State University in Karnataka

The Karnataka State Law University (KSLU) is an Indian state university in Navanagar, Hubli, Karnataka.

It was established in January 2009 by the government of Karnataka with a campus spread over 55 acres of land. The university offers various undergraduate and postgraduate law courses in subjects such as Constitutional Law, Intellectual Property Rights, Business and Trade Law, Criminal and International Law. It has its jurisdiction over whole of the State of Karnataka.

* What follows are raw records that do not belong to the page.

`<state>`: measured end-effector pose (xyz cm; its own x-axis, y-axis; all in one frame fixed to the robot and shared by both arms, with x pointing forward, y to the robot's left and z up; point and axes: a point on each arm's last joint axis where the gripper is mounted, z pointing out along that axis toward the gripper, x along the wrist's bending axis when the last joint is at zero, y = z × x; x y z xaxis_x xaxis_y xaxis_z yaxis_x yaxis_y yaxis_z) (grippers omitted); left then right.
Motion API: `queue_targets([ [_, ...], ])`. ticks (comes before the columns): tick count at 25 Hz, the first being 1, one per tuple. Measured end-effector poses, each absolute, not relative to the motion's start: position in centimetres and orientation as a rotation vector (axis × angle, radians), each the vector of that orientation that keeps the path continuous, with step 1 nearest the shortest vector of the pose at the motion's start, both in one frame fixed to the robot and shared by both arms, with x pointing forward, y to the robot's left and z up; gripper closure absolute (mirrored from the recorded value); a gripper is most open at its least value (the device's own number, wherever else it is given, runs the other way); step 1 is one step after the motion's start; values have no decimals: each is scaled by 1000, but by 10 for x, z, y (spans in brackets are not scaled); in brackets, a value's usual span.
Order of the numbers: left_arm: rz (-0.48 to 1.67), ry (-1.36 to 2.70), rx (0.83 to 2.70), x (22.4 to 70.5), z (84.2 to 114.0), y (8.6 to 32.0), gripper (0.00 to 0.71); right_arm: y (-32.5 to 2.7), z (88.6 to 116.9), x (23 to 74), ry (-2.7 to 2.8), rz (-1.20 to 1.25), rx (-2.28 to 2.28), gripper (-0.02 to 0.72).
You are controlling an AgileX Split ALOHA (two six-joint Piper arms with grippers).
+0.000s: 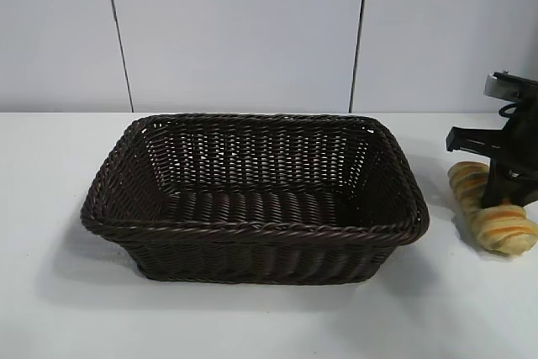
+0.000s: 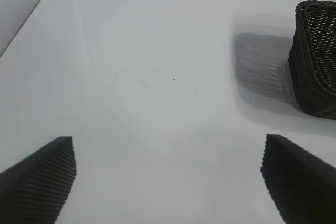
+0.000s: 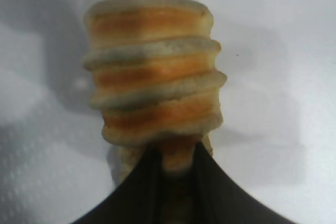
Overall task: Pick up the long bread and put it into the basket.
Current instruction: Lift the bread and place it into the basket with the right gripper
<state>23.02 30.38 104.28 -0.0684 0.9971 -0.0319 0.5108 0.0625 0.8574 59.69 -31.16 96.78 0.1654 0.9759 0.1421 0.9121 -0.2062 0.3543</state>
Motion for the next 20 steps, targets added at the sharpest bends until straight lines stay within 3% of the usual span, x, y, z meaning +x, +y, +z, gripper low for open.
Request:
queue_targets([
  [6, 910, 1664, 1525, 230, 1043, 304, 16, -310, 1031, 590, 1836, 589, 2189, 641],
  [12, 910, 1664, 1525, 230, 1043, 304, 16, -301, 1055, 592, 1920, 597, 2105, 641],
  [20, 910, 1664, 1525, 230, 1043, 304, 16, -212, 1075, 589, 2215, 701, 1735, 642],
])
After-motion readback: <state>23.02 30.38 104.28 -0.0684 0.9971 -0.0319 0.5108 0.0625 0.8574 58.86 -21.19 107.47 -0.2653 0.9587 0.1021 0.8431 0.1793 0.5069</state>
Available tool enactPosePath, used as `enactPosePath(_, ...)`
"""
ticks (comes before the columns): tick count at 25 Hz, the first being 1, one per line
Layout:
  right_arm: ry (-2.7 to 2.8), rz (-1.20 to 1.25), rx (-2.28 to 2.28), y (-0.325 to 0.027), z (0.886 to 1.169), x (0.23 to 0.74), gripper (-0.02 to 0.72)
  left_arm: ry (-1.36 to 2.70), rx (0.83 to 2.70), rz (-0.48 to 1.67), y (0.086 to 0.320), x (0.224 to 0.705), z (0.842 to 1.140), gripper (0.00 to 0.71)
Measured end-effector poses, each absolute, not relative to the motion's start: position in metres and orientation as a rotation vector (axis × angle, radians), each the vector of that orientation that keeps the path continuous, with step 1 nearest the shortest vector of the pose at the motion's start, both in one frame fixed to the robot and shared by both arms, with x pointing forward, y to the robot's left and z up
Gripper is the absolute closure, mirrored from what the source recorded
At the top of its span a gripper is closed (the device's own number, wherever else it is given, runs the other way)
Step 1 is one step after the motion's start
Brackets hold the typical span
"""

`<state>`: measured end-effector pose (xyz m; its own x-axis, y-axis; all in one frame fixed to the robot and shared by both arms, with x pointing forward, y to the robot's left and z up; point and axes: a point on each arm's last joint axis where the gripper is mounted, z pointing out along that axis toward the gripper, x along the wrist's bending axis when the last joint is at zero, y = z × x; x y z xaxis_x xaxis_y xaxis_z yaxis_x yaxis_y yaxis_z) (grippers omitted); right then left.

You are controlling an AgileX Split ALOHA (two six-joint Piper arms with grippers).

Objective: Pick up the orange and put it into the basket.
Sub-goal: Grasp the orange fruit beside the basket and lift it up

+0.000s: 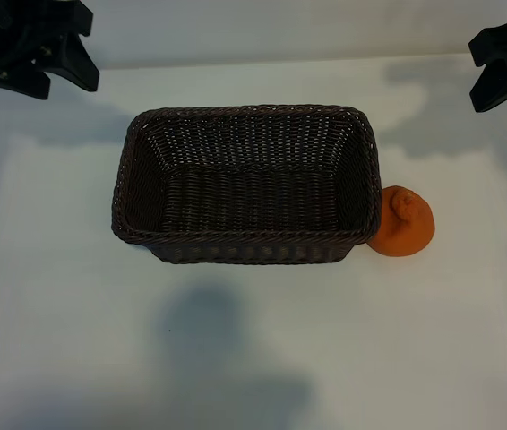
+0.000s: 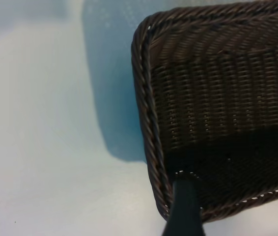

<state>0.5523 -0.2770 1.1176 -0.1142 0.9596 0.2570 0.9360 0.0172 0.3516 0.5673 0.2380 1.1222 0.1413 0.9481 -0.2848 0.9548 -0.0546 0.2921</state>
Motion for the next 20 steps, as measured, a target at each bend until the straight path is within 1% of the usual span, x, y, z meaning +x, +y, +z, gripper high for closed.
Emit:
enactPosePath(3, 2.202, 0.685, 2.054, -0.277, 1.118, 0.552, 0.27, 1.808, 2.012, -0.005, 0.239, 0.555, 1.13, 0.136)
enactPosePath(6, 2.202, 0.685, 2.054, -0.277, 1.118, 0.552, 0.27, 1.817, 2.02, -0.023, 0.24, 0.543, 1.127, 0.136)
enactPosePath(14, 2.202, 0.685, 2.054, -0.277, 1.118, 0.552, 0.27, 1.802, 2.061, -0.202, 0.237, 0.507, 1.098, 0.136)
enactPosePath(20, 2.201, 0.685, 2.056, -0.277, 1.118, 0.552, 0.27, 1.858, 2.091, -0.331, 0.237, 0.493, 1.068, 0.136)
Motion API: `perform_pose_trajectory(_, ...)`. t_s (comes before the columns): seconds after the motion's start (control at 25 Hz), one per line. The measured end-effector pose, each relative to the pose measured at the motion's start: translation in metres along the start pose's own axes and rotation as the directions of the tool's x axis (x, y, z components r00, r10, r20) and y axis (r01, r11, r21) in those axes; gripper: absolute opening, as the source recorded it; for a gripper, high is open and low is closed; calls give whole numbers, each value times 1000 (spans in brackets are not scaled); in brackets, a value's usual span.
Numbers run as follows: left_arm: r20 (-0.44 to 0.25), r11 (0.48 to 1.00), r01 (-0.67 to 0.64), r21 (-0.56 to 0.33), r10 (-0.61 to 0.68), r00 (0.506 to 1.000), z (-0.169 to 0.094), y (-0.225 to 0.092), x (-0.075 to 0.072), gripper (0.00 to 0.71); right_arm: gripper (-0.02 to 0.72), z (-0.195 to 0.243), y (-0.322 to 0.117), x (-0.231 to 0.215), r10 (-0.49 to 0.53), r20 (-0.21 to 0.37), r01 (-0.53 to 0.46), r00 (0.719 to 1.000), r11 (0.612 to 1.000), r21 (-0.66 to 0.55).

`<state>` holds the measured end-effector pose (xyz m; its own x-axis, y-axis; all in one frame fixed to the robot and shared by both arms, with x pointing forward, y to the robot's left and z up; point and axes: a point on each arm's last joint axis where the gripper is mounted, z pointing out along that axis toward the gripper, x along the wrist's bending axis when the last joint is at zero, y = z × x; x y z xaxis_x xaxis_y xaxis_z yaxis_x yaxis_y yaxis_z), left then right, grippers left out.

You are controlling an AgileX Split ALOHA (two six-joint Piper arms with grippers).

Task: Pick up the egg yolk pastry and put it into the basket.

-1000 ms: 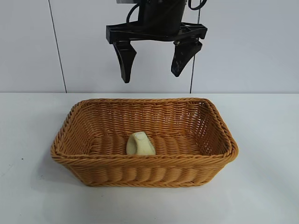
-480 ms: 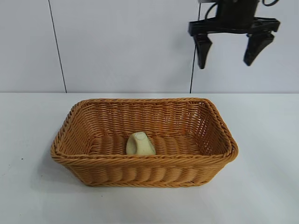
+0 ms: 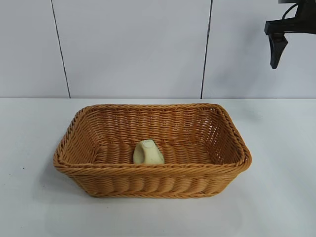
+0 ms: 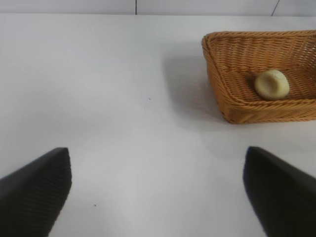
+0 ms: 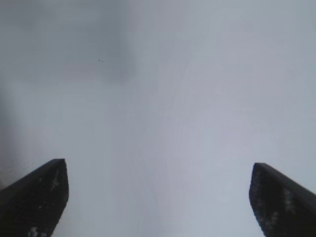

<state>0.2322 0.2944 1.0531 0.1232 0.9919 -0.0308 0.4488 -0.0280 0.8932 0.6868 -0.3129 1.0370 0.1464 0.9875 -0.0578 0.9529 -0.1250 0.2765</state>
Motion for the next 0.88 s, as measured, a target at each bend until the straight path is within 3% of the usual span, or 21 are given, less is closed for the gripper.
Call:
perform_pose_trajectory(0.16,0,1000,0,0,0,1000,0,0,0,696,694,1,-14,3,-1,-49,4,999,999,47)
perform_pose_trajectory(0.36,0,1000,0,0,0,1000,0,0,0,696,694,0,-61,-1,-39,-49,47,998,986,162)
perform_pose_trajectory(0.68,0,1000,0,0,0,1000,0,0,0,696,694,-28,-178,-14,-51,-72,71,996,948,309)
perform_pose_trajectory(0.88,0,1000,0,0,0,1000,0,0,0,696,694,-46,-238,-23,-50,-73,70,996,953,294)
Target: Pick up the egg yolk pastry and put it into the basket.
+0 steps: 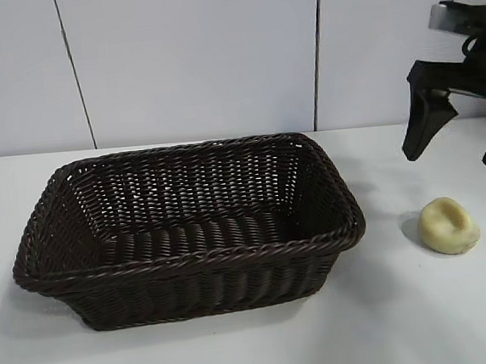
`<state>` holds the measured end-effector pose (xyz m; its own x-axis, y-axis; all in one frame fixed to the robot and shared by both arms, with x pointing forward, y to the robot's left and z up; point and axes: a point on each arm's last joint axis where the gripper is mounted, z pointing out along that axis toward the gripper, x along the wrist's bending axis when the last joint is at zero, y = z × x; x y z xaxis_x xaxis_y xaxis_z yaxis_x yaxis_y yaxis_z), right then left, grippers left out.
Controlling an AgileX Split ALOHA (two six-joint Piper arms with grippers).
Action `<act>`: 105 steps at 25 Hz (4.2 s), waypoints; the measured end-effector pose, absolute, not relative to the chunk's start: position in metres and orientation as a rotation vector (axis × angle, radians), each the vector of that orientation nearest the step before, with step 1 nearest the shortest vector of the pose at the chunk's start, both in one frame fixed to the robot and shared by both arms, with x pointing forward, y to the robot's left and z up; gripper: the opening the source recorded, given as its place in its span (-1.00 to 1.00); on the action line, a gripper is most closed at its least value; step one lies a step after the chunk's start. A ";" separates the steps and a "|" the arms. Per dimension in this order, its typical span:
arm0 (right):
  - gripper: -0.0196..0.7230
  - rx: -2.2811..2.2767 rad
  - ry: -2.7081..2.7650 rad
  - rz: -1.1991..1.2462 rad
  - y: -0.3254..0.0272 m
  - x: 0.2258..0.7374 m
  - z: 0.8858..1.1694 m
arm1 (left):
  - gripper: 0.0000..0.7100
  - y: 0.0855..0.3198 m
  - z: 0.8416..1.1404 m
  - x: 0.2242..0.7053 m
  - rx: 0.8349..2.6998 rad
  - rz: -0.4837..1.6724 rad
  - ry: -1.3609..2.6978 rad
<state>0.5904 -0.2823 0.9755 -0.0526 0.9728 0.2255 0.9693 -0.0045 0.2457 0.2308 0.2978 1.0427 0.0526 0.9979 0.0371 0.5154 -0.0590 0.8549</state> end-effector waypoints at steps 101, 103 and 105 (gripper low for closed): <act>0.82 1.686 2.635 0.885 -0.063 0.594 1.030 | 0.85 0.298 1.043 0.231 1.658 0.907 1.540; 0.82 1.659 2.616 0.846 -0.066 0.597 1.040 | 0.85 0.298 1.043 0.231 1.658 0.907 1.540; 0.82 1.663 2.571 0.765 -0.071 0.600 1.046 | 0.85 0.298 1.043 0.231 1.657 0.907 1.540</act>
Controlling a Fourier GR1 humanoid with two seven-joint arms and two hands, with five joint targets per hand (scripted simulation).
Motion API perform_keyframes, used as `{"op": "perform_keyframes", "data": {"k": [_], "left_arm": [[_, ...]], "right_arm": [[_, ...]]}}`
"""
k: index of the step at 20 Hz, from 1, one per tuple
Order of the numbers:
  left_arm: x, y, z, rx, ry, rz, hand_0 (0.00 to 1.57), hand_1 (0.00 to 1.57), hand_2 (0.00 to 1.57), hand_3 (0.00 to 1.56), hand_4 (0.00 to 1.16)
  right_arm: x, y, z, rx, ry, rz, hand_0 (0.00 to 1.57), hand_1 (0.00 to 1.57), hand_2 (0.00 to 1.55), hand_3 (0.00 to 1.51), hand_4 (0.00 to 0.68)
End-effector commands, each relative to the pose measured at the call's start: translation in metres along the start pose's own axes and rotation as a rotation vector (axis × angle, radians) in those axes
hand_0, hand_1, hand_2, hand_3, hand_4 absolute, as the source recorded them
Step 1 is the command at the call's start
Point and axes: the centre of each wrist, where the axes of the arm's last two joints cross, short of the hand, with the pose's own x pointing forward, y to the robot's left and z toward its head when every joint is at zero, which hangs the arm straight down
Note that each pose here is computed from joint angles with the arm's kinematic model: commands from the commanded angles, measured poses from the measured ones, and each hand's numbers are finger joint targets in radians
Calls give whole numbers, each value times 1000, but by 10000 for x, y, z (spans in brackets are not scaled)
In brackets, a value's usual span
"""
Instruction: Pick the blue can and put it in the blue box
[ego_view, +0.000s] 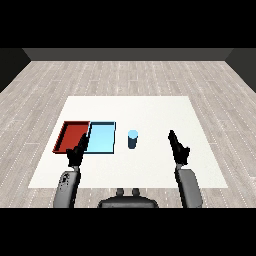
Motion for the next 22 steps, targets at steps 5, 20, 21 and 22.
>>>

Prof. Dr. Ratna R. Bharamgoudar is the present vice chancellor (actg.).

==Academics==
===Law school===
KSLU has a constituent law school which was established in 2009. The Law School offers undergraduate, post-graduate and doctoral programs. At the undergraduate level, five-year integrated Bachelor of Arts and Bachelor of Laws (B.A., LL.B.(Hons.)) and Bachelor of Business Administration and Bachelor of Laws (B.B.A., LL.B.(Hons.)) programmes are offered while at the post-graduate level the Master of Laws (LL.M.) programme with specialization in Constitutional and Administrative Law and Corporate and Commercial Laws is offered.

The undergraduate programs are designed as per Bar Council of India Rules.

===Affiliated colleges===
As of December 2021, KSLU has more than 100 colleges affiliated to it.

===Research===
The university launched a Ph.D. programme in academic year 2011–12 and has 2 research centers. KSLU also runs some journals, where they call for papers on a regular basis.

==Campus==
KSLU moved into a new building in the campus which was modelled after the architecture of the Supreme Court of India in 2017. The university building is spread over 20 acres in the campus.

It has 20 classrooms with an auditorium that can accommodate 200 people, and an outdoor auditorium with 500 seats.